*** Opening RECORDS FOR THIS EXERCISE ***

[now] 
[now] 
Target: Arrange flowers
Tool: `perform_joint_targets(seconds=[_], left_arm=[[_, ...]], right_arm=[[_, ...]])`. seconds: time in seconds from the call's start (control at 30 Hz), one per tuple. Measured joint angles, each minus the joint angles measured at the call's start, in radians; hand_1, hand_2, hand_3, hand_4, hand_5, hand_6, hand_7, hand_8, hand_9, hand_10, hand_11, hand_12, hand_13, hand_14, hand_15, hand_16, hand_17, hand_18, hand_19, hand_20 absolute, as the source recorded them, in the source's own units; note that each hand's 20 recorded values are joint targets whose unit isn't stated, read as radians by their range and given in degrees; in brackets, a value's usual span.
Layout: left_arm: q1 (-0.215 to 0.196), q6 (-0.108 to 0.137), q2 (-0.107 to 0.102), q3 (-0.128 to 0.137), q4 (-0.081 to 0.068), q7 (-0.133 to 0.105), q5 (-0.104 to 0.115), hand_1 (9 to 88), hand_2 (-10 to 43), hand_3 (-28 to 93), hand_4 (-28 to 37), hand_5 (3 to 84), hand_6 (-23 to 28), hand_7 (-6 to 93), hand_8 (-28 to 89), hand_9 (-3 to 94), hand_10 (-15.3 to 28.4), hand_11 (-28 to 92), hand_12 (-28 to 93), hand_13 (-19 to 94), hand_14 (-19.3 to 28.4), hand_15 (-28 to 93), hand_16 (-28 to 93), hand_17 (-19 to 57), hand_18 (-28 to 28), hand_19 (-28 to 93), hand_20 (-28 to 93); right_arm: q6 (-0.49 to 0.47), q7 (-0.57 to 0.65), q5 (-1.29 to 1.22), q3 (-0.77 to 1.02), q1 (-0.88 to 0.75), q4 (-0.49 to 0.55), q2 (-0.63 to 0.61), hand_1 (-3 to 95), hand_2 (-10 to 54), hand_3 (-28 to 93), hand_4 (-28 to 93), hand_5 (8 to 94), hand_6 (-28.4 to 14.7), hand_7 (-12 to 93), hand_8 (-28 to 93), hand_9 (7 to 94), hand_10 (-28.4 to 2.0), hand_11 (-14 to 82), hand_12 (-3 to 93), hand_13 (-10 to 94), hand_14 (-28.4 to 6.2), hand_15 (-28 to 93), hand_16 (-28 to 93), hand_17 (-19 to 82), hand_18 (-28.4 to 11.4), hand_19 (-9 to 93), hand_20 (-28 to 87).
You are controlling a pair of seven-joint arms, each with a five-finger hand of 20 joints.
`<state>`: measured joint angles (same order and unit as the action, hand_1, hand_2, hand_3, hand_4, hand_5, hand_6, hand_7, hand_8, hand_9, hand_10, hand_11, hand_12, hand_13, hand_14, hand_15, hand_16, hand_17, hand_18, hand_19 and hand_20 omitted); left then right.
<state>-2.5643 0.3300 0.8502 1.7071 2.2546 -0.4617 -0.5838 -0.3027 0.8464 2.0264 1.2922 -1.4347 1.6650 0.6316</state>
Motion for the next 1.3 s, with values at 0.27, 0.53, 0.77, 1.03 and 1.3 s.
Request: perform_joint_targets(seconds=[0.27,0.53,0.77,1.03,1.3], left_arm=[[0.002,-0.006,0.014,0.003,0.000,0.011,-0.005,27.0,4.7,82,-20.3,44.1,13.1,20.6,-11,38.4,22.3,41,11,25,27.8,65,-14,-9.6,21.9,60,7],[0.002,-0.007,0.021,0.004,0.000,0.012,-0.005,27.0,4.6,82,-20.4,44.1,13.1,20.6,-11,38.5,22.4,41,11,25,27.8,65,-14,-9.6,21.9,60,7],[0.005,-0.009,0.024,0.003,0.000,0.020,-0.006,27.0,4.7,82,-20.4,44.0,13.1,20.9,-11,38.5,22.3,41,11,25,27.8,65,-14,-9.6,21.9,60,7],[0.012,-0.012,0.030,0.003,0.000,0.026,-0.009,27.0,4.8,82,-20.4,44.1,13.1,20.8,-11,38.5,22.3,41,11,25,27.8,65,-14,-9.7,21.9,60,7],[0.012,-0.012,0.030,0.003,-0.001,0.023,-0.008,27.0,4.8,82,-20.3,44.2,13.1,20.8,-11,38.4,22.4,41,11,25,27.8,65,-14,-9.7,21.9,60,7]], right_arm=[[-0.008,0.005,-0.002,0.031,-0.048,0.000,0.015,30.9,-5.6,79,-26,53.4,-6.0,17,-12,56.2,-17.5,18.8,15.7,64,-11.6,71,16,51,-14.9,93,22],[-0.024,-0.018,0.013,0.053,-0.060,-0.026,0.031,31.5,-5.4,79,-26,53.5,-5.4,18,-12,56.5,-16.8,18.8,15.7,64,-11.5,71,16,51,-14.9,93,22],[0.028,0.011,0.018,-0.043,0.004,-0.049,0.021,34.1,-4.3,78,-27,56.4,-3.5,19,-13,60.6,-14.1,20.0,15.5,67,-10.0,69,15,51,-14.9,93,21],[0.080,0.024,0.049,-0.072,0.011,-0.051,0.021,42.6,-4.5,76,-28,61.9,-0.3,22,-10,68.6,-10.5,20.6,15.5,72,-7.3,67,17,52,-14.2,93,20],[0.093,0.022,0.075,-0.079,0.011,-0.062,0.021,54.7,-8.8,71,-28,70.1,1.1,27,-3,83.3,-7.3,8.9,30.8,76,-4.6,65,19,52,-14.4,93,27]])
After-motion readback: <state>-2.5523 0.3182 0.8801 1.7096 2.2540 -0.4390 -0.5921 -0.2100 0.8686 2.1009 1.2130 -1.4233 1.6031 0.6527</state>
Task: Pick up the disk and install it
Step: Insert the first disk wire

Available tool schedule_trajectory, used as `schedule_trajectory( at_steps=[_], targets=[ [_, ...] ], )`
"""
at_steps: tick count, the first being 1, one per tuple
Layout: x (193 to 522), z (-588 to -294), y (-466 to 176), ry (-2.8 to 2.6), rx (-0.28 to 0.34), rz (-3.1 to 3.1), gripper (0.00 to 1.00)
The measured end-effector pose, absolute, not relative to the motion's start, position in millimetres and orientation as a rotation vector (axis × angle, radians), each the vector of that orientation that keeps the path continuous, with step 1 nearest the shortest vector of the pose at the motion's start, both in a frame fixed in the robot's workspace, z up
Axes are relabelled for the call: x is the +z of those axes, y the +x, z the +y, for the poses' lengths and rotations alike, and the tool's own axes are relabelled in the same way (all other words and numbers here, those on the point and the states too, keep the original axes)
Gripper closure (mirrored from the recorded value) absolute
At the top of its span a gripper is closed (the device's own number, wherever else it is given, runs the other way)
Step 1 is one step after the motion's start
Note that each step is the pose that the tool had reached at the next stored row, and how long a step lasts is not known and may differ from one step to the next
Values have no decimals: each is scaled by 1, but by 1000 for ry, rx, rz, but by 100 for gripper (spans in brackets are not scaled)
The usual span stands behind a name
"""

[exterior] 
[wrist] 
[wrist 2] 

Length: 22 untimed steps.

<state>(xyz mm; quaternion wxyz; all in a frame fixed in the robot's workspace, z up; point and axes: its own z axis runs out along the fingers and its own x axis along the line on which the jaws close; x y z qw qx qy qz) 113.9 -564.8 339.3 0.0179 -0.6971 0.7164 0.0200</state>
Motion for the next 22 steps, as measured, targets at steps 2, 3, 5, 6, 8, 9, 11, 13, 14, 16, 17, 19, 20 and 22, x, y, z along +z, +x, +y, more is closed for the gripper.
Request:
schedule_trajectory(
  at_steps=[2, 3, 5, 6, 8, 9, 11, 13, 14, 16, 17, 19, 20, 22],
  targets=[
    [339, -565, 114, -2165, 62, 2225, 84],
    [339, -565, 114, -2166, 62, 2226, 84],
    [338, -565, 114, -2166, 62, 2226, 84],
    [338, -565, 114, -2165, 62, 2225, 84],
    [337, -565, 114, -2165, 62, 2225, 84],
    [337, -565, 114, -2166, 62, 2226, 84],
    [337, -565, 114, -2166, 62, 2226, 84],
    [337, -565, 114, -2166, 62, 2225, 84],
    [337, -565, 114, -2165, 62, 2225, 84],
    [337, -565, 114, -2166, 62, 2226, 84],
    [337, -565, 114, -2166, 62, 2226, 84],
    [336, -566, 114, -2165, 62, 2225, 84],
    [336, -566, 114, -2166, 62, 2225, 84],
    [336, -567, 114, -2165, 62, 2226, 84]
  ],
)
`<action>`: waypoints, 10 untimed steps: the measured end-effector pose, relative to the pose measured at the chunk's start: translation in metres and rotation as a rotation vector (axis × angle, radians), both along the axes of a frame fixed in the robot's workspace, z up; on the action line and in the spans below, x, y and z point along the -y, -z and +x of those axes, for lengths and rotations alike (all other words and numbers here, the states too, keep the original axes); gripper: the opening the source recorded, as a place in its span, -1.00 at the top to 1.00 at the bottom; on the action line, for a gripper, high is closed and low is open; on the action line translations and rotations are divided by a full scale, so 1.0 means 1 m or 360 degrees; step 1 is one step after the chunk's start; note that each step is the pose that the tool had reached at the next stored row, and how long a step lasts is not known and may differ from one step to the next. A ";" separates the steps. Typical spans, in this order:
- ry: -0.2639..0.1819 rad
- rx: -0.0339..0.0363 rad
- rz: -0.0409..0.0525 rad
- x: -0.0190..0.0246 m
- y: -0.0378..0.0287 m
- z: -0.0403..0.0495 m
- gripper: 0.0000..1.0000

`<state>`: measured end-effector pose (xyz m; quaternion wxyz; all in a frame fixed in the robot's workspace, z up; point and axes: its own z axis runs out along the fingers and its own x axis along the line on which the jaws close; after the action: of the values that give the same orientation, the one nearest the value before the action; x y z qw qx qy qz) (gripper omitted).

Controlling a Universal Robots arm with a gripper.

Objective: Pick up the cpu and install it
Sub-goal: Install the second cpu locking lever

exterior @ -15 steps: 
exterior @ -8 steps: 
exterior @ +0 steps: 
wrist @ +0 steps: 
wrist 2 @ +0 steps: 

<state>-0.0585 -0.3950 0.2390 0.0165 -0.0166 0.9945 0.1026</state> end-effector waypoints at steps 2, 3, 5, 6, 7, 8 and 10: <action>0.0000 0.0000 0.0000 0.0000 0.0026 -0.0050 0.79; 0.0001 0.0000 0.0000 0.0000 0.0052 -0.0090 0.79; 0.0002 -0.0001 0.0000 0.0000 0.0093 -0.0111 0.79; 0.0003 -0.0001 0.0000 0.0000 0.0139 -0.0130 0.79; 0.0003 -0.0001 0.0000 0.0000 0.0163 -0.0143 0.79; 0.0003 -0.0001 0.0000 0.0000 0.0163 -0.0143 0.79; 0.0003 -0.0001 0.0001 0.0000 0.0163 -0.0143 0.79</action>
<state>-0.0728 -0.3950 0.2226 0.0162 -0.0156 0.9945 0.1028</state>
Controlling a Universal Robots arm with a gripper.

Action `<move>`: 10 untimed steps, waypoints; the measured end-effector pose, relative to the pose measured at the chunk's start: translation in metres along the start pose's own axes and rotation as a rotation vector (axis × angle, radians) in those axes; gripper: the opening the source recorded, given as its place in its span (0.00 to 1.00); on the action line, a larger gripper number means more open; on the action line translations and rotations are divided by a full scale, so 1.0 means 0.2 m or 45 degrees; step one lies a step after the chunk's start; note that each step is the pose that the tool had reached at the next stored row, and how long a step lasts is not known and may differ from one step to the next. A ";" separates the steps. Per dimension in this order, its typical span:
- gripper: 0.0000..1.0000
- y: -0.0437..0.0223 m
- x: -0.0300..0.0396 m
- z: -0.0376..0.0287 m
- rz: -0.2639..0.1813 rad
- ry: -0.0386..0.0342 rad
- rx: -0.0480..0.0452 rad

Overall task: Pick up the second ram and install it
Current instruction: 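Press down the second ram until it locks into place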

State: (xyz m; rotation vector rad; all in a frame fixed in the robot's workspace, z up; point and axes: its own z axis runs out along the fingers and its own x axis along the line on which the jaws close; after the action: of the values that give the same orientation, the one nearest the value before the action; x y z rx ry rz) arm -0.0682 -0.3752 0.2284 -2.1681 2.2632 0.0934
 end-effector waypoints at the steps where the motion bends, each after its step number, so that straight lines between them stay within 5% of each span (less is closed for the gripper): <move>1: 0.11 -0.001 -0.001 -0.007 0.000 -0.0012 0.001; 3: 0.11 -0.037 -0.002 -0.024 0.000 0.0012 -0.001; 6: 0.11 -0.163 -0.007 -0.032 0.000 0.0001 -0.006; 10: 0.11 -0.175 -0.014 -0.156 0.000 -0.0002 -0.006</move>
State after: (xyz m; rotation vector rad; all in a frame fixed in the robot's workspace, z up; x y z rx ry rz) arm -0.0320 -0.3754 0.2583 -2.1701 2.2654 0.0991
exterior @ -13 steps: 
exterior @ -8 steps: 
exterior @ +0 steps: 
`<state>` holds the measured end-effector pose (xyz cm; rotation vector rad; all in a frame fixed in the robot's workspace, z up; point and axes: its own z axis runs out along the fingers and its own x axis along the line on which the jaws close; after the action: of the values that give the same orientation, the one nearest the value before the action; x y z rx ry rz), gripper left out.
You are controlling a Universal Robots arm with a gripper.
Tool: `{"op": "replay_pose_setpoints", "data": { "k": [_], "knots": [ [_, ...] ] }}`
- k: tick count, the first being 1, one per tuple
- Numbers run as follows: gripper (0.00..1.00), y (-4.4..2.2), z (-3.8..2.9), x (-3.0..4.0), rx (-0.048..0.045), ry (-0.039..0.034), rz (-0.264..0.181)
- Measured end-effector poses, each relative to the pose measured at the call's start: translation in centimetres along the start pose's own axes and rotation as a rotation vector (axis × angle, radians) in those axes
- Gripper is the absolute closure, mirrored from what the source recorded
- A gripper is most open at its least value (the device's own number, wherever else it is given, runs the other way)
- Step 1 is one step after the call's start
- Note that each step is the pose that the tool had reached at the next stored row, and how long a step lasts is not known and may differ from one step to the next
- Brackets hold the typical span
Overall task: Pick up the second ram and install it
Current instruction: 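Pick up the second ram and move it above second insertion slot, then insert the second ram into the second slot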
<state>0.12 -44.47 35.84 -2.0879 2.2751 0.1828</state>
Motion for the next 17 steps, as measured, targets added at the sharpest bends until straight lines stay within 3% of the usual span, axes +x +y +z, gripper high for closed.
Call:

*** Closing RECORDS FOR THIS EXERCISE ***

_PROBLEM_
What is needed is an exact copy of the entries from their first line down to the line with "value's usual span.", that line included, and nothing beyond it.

_SOLUTION FOR THIS EXERCISE_
[now] 
[now] 
Target: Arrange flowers
Tool: `perform_joint_targets(seconds=[_], left_arm=[[_, ...]], right_arm=[[_, ...]])`. seconds: time in seconds from the call's start (control at 30 Hz), one per tuple. Measured joint angles, each minus the joint angles measured at the call's start, in radians; hand_1, hand_2, hand_3, hand_4, hand_5, hand_6, hand_7, hand_8, hand_9, hand_10, hand_11, hand_12, hand_13, hand_14, hand_15, hand_16, hand_17, hand_18, hand_19, hand_20 absolute, as the source recorded them, in the source's own units; note that each hand's 20 recorded values are joint targets whose unit isn't stated, read as radians by their range and given in degrees; in brackets, a value's usual span.

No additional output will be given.